> _EXERCISE_:
Retype verbatim the lines of the listing, from the very first through the line with "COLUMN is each".

> _DATA SEGMENT_:
################
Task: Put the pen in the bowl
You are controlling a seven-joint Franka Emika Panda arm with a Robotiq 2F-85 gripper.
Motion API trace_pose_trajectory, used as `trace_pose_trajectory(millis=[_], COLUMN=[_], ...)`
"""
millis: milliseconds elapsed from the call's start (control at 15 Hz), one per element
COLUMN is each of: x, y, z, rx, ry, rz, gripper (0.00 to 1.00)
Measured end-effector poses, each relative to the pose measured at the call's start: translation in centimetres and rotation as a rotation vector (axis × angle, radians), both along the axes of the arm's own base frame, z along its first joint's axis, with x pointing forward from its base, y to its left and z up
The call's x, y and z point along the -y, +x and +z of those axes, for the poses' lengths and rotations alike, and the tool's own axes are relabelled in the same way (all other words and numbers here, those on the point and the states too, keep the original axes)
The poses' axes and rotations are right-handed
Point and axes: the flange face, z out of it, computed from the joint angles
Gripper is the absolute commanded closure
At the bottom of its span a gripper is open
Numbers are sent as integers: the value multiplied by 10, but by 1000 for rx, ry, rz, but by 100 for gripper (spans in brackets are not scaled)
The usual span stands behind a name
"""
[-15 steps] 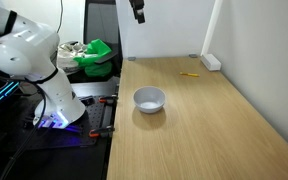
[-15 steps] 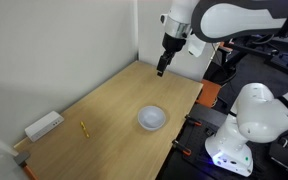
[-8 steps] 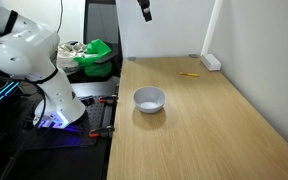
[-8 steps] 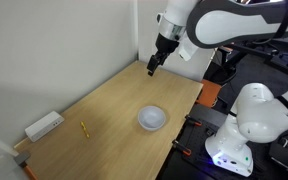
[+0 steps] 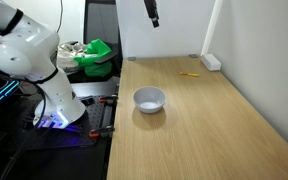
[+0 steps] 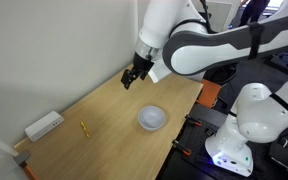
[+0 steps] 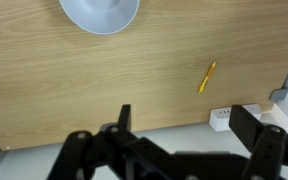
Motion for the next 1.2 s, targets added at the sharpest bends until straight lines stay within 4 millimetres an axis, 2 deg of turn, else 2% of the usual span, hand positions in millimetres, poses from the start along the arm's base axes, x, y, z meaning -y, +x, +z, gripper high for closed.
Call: trace_pose_trajectory(millis=[533, 1000, 1200], x=[-48, -86, -96], y=[58, 107, 119], z=[-35, -73, -83], rx=[41, 55, 32], ry=[153, 108, 119], rz=[-171, -245, -233], gripper=[0, 0, 0])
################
> _ANSWER SPACE_:
Task: Put the pen in the bowl
You are controlling a seven-joint Franka Emika Panda arm with a Robotiq 2F-85 gripper.
Motion API trace_pose_trajectory, used as `trace_pose_trajectory(millis=[_], COLUMN=[_], ...)`
"""
millis: milliseconds elapsed from the call's start (control at 15 Hz), one per element
COLUMN is each of: x, y, z, rx, ry, rz, gripper (0.00 to 1.00)

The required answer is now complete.